У некоторых детей развилась ветряная оспа, за которой последовала эпидемия кори. У одной маленькой девочки был свинка. Два старика умерли от плевро-пневмонии, а ребенок – от брюшного тифа, а напротив наших окон люди работали, сколачивая стенки деревянных гробов.
Мамаша тяжело болела малярией. Но она всегда улыбалась, и даже когда у нее болела голова, она мыла полы дезинфицирующим средством и помогала с тяжеллй стиркой, которую нам приходилось делать самим. Семьи, которые спали над нами на верхних полках, были единственными людьми, которым удалось расстроить ее. Эта семья состояла из пяти человек: усталый старый дедушка, чрезвычайно грязная мать, которая роняла сардиновое масло на пол и мыла головы своих детей прямо над нашим боксом, отец с язвами по всему телу, дурацкая шестилетняя девочка и трехлетний мальчик, покрытый паразитами. Маленький мальчик, Роберт, был любопытно очарован нашими ковриками, и, когда его родители не видели, терся своей грязной головкой о них до тех пор, пока мы не приходили в ярость.
Мы пережили большевиков и анархистов с их бомбардировками, но вшей было больше, чем мы могли вынести.
Наши ночи были более беспокойными, чем наши дни. Казалось, что все взрослые кашляют, а дети, непривычные к постоянному дневному свету и укушенные насекомыми, не могут спать. Они плакали до раннего утра. Наши тела болели, и редко нам удавалось немного поспать. Недостаток пищи сделал нас такими худыми, что лежать на досках было больно.
Нас кормили настолько хорошо, насколько это было возможно. Французские власти ежедневно выдавали пайки говядины, судовое печенье, сардины и чай. Консервированное молоко подавали детям и инвалидам. Хлеба было мало, но французское печенье, смоченное водой, было неплохой заменой.

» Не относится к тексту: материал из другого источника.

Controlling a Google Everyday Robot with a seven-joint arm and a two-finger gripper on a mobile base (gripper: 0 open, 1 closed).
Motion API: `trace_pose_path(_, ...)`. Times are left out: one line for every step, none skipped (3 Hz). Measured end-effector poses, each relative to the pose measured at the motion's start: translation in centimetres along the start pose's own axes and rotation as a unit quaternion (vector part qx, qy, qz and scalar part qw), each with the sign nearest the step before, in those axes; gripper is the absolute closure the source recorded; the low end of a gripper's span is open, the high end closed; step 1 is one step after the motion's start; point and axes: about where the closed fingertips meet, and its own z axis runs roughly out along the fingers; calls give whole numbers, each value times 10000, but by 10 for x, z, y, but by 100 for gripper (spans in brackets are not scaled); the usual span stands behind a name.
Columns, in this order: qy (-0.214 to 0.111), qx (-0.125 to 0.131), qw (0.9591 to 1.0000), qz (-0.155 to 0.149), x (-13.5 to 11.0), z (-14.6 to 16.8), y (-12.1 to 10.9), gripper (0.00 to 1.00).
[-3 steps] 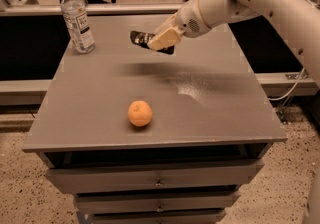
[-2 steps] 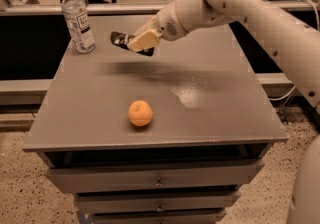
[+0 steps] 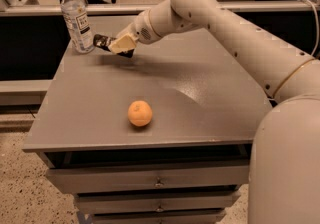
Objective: Move rxbar chocolate near blue plastic bottle
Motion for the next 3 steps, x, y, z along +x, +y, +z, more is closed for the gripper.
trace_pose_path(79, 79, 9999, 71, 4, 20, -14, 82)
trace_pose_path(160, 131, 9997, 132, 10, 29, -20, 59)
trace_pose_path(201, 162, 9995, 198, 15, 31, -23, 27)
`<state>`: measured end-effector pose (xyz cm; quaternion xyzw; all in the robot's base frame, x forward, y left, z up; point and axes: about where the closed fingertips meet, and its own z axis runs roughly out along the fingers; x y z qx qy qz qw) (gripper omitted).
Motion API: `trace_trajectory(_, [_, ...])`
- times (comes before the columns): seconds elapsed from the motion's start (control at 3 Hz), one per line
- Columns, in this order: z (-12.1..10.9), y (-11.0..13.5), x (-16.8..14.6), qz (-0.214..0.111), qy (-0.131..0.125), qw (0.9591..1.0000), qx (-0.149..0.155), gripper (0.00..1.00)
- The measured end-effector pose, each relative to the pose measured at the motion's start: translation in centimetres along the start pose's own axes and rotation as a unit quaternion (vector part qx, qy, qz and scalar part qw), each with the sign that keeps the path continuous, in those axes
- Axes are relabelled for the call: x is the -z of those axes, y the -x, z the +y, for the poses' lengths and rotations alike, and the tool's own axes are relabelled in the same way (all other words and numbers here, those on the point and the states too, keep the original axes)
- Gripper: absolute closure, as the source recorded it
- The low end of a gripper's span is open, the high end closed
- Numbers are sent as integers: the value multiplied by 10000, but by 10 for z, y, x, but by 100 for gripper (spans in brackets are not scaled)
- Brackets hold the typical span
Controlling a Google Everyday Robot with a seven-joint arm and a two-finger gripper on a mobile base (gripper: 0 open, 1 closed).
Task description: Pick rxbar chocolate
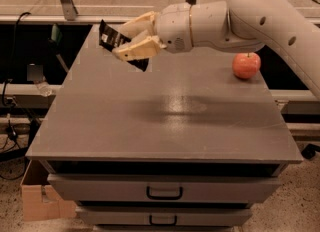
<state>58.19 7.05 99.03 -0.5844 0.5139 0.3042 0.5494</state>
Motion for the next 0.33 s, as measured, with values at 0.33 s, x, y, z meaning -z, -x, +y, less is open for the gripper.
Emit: trace_trajectory(0.33, [0,3,4,-51,-36,10000,78,100])
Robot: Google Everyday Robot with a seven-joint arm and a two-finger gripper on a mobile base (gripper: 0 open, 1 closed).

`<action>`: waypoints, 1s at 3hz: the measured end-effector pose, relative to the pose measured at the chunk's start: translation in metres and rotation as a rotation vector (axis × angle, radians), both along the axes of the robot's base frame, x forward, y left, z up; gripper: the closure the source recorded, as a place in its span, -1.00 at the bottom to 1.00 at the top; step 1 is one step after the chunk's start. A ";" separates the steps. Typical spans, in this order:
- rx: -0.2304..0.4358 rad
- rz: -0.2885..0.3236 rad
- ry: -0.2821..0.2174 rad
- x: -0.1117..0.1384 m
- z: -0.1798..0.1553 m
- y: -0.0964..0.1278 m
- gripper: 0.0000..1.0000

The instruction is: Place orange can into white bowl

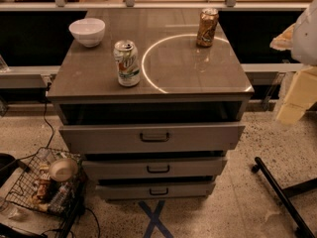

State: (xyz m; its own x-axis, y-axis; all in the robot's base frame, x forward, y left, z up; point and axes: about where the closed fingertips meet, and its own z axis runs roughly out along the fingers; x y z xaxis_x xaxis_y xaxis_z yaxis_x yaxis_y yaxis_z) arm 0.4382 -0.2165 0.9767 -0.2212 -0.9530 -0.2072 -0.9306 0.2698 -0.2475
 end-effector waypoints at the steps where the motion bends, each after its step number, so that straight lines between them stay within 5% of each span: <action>1: 0.000 0.000 0.000 0.000 0.000 0.000 -1.00; 3: 0.214 -0.116 -0.262 0.088 0.028 0.001 -1.00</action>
Offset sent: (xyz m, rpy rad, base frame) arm 0.0900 0.0067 0.0302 0.1720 -0.2660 -0.0716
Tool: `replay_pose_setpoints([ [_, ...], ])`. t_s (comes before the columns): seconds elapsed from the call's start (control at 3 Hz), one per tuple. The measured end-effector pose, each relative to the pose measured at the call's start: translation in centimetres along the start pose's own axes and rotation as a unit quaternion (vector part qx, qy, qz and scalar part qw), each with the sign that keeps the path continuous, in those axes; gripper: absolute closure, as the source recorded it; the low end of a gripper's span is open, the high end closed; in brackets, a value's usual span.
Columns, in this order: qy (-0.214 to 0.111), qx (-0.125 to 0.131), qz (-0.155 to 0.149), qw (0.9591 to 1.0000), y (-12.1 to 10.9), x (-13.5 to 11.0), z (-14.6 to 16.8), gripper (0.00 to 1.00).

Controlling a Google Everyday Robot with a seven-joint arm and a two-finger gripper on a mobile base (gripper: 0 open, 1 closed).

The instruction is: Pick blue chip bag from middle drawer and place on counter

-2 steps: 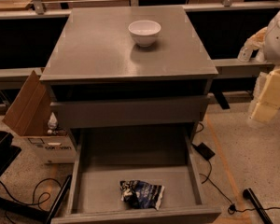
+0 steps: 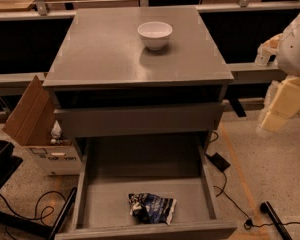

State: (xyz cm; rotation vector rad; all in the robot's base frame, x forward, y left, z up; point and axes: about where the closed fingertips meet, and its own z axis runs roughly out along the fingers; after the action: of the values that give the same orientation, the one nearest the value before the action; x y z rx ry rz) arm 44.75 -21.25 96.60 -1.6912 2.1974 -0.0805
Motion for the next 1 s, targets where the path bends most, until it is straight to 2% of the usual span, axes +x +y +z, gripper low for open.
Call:
replay_pose_setpoints([
  [0.33, -0.039, -0.003, -0.007, 0.9992, -1.0, -2.2, 5.3, 0.0],
  [0.67, -0.061, -0.006, -0.013, 0.998, -1.5, -4.7, 11.8, 0.0],
  [1.0, -0.08, -0.016, -0.002, 0.9967, -1.0, -5.8, 17.9, 0.0],
])
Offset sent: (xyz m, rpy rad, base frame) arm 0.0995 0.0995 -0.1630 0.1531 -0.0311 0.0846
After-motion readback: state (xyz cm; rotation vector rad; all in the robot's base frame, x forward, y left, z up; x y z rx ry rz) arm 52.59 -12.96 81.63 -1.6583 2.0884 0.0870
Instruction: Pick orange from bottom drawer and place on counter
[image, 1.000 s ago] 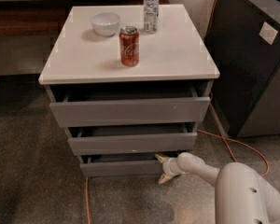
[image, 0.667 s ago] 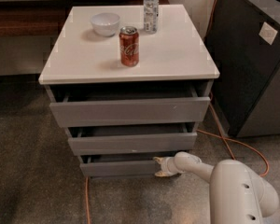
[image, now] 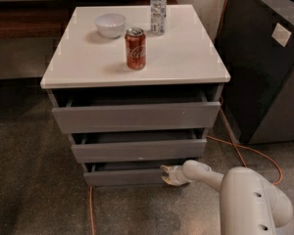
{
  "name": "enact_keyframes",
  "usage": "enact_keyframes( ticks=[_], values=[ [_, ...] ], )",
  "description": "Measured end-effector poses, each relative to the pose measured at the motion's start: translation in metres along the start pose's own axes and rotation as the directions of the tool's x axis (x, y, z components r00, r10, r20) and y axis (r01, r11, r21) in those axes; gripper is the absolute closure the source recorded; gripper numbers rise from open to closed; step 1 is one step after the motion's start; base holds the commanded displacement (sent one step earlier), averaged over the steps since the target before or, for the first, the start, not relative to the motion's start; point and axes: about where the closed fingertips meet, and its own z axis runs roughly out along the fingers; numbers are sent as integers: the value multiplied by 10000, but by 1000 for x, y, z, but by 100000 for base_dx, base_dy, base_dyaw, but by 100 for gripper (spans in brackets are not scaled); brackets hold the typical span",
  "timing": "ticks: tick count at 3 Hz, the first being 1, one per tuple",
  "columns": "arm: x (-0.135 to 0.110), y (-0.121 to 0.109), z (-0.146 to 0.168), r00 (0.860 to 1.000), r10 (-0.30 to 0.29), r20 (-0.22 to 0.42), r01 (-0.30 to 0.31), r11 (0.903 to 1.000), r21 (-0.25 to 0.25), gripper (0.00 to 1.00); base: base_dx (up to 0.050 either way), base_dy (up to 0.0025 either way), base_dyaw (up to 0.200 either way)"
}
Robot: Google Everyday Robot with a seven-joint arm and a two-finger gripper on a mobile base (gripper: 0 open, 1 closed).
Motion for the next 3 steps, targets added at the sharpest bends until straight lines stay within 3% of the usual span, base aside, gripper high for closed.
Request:
enact_keyframes(
  ticks=[1,2,3],
  values=[
    [0,0,-1,10000,0,1,0,10000,0,100,0,0,0],
    [-7,20,-6,9996,34,295,-34,10000,-9,100,0,0,0],
    [-10,23,-10,9993,43,364,-42,10000,-9,100,0,0,0]
  ],
)
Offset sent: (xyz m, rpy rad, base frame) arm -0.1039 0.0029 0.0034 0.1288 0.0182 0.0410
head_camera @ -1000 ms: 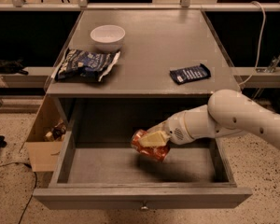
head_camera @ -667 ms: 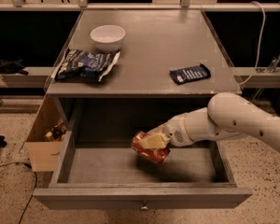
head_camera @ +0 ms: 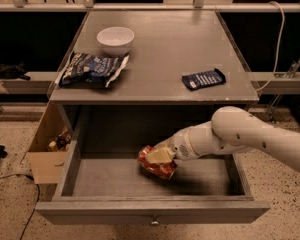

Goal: Place coke can into top drawer

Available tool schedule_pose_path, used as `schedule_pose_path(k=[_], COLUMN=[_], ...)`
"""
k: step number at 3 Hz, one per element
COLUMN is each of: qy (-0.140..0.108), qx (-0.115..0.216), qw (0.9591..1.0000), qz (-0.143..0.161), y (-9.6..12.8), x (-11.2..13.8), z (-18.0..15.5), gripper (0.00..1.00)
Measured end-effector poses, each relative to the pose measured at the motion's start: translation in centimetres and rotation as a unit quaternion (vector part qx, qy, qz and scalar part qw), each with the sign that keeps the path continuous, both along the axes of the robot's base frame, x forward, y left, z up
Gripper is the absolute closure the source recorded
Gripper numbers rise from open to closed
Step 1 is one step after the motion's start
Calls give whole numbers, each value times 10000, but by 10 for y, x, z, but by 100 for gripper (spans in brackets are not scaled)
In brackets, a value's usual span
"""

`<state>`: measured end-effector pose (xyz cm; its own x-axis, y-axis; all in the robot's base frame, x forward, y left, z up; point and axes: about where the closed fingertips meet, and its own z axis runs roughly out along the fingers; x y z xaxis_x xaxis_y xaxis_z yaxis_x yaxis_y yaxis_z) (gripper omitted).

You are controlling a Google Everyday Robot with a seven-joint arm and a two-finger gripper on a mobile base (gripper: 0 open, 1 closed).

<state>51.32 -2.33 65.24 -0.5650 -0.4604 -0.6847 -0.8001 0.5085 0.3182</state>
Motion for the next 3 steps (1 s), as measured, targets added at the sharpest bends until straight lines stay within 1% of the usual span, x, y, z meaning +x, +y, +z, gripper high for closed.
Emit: schedule_pose_path(k=[1,3], qy=[0,0], qx=[0,0], qw=[10000,10000], qz=[0,1], y=[0,0], x=[0,0], z=[0,0], gripper=[85,37])
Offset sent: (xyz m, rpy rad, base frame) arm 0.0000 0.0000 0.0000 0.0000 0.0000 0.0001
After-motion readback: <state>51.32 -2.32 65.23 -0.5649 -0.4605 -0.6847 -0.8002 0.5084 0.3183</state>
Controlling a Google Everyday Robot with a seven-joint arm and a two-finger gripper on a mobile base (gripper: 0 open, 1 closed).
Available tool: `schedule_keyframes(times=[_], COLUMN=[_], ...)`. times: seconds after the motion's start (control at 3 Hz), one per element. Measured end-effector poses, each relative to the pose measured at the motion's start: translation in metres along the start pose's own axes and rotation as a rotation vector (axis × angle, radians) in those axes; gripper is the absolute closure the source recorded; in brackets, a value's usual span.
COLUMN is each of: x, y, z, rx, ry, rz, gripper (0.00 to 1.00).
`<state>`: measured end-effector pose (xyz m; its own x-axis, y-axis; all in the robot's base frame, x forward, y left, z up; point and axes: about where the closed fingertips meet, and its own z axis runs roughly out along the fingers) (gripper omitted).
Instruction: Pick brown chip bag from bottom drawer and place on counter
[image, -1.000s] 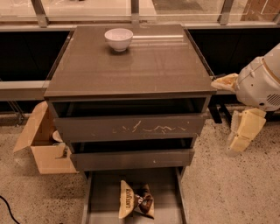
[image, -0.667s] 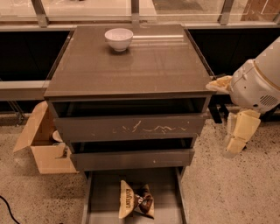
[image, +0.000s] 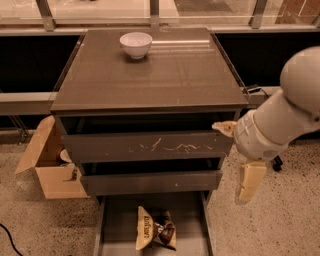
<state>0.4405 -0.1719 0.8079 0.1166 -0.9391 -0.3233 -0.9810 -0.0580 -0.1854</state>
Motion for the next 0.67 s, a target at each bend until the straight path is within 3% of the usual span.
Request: schedule_keyframes(times=[0.33, 0.67], x=[0.0064, 0.0066], y=[0.0051, 0.0044], z=[0.0297, 0.0306], rx=[-0.002, 0.0], ry=[-0.048, -0.048], rz=[-0.016, -0.018], gripper=[0.0, 0.0])
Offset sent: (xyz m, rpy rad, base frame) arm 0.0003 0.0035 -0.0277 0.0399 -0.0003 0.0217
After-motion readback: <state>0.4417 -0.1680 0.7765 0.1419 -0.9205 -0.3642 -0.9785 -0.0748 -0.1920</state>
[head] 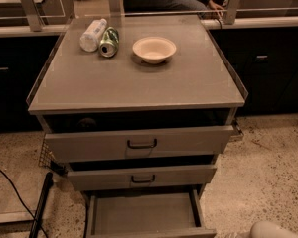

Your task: Close bottom drawer

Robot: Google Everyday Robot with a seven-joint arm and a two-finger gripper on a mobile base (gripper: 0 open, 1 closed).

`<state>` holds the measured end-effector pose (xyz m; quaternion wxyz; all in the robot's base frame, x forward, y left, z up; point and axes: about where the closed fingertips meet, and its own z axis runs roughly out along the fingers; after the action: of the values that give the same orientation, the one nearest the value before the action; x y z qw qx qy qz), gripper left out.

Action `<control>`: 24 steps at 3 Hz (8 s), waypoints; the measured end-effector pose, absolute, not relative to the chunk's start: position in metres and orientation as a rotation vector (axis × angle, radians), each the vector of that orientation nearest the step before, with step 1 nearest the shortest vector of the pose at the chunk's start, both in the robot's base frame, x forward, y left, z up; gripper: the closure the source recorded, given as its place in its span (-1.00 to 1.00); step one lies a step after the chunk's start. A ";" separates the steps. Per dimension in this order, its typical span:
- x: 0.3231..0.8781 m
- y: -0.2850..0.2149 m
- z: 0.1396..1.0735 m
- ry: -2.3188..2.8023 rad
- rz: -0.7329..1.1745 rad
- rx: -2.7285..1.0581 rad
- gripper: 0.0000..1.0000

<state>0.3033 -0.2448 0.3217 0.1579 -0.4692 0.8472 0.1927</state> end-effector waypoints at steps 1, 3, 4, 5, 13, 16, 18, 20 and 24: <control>0.284 -0.233 0.254 2.350 0.701 -1.272 1.00; 0.290 -0.232 0.248 2.322 0.663 -1.298 1.00; 0.305 -0.234 0.237 2.254 0.604 -1.324 1.00; 0.323 -0.230 0.229 2.184 0.545 -1.357 1.00; 0.429 -0.191 0.184 1.933 0.512 -1.326 1.00; 0.464 -0.181 0.173 1.868 0.457 -1.301 1.00; 0.486 -0.176 0.162 1.814 0.420 -1.275 1.00; 0.513 -0.171 0.156 1.763 0.391 -1.238 1.00; 0.554 -0.160 0.150 1.706 0.371 -1.193 1.00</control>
Offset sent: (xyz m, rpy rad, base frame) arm -0.0117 0.0051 -0.0394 0.0890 -0.0043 -0.0082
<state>0.5540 -0.1597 0.1499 0.4913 -0.4914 0.7027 0.1530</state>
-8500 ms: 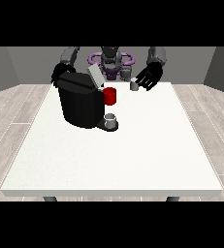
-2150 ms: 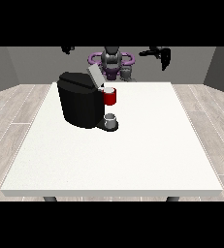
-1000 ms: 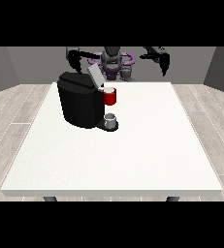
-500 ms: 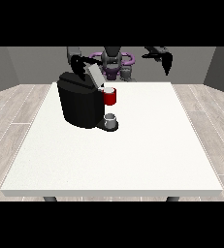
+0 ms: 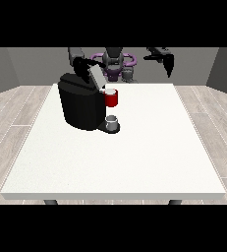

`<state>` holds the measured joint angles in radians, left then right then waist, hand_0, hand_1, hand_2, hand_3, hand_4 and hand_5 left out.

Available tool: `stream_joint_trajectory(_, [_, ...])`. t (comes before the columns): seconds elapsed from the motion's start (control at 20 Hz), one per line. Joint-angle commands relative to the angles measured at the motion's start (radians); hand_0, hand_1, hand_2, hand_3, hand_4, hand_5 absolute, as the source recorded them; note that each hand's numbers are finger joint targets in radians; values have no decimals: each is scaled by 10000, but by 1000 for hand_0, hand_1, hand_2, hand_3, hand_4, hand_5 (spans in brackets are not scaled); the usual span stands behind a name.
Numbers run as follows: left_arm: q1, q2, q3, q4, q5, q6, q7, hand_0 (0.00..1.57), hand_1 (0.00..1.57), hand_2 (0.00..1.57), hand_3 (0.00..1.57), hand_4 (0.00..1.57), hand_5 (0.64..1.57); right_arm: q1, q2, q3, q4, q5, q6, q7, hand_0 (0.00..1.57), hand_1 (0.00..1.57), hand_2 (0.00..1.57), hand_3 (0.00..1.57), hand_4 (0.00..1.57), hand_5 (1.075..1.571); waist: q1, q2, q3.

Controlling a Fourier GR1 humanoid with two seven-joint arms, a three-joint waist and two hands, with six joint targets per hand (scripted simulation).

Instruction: Insert the coffee pod into the coffee machine and close the lid

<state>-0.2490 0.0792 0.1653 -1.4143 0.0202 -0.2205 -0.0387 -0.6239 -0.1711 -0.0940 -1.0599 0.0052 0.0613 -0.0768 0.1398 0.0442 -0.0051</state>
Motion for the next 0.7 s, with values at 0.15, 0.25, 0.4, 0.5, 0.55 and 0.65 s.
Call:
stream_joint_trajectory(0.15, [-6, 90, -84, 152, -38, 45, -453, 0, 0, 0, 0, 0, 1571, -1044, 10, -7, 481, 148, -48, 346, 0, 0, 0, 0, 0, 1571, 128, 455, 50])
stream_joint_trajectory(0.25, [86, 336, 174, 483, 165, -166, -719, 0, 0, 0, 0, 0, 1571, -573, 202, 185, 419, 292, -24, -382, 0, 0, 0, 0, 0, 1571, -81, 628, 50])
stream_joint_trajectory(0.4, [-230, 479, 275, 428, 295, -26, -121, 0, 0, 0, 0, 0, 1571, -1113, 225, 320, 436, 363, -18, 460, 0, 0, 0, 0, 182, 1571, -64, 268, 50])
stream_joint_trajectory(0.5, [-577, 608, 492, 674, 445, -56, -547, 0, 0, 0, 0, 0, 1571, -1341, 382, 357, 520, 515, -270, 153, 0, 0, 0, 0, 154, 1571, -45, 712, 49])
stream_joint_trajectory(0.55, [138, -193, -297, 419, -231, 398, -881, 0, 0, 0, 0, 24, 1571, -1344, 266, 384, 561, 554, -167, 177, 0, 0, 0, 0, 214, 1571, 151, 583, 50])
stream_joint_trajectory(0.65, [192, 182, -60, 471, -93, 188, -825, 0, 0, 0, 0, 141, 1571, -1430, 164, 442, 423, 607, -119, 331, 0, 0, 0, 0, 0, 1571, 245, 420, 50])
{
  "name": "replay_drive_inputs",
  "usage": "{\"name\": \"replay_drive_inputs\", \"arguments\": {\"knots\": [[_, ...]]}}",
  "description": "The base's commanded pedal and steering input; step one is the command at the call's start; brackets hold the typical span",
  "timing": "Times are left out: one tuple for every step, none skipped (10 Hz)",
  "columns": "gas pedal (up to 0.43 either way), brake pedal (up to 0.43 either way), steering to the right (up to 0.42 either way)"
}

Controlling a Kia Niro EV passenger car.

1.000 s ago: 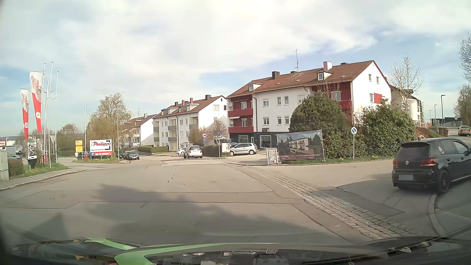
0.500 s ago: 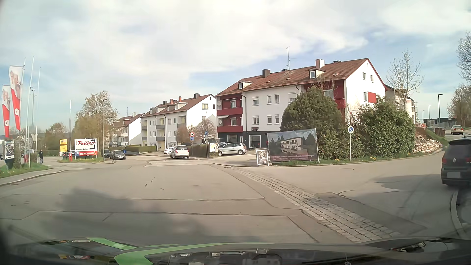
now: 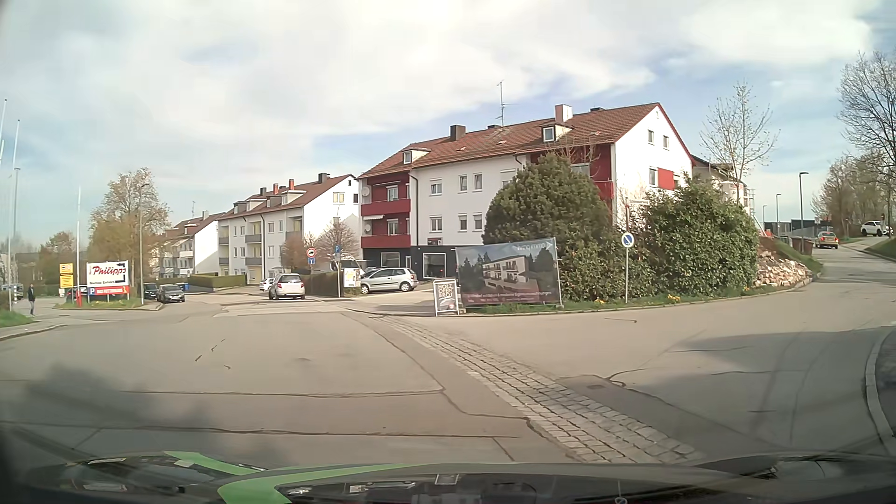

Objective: Follow the waypoints while adhering to traffic rules and regulations

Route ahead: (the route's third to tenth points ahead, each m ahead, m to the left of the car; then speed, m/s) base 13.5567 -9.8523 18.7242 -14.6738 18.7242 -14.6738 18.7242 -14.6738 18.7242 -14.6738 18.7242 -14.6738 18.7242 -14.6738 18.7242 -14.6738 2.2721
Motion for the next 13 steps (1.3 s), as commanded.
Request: {"name": "replay_drive_inputs", "arguments": {"knots": [[0.0, 0.183, 0.481], [0.0, 0.183, 0.512], [0.0, 0.183, 0.55], [0.0, 0.134, 0.586], [0.0, 0.0, 0.614], [0.0, 0.0, 0.651], [0.0, 0.0, 0.678], [0.0, 0.0, 0.703], [0.0, 0.0, 0.72], [0.0, 0.0, 0.73], [0.0, 0.0, 0.731], [0.0, 0.0, 0.732], [0.0, 0.0, 0.733]]}}
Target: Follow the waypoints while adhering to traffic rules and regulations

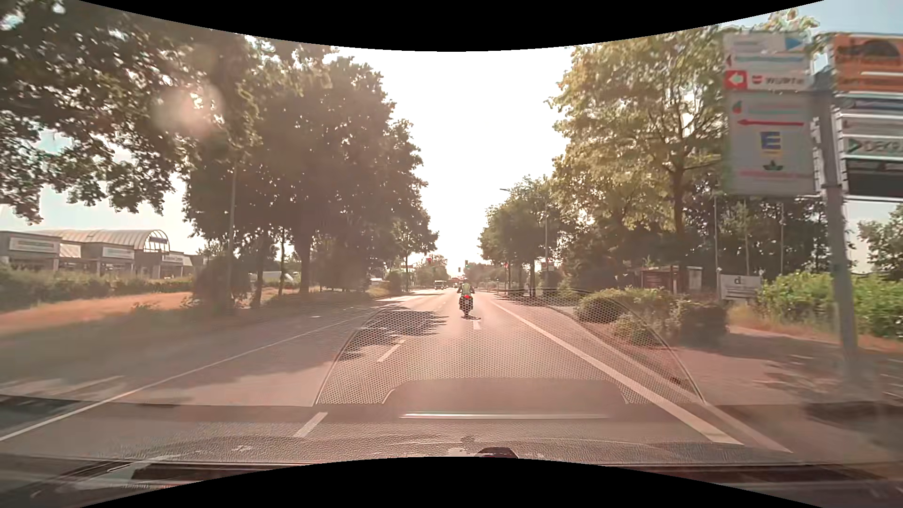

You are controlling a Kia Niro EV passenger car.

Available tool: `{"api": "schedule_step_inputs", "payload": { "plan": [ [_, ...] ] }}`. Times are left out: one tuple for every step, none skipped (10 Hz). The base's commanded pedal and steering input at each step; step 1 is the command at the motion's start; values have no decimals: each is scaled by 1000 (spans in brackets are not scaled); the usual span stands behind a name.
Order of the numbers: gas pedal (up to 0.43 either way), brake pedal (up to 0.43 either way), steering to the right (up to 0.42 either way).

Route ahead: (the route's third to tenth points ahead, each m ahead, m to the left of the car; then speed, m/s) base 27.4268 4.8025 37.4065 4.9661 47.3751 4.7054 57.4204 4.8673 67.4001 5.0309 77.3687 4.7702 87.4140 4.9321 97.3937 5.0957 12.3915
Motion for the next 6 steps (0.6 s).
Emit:
{"api": "schedule_step_inputs", "payload": {
  "plan": [
    [197, 0, 2],
    [197, 0, 2],
    [197, 0, 3],
    [209, 0, 4],
    [209, 0, 4],
    [220, 0, 2]
  ]
}}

К каждому бараку была пристроена кухня, и женщины по очереди готовили горячий суп из бобов, говядины. Мы стояли в очередях по двенадцати часов, каждый держал какой-то сосуд, куда суп разливали из больших баков. Мы взяли один бак в нашу конюшню, добавили сардины и другие консервы, которые у нас были. Это была отвратительная смесь, но, поскольку это была единственная горячая еда, которую мы могли съесть, мы пили ее и не жаловавшись. У нас с Мамашей были жестяные кружки, из которых мы ели все подряд, так что наш суп со временем приобрел странный вкус.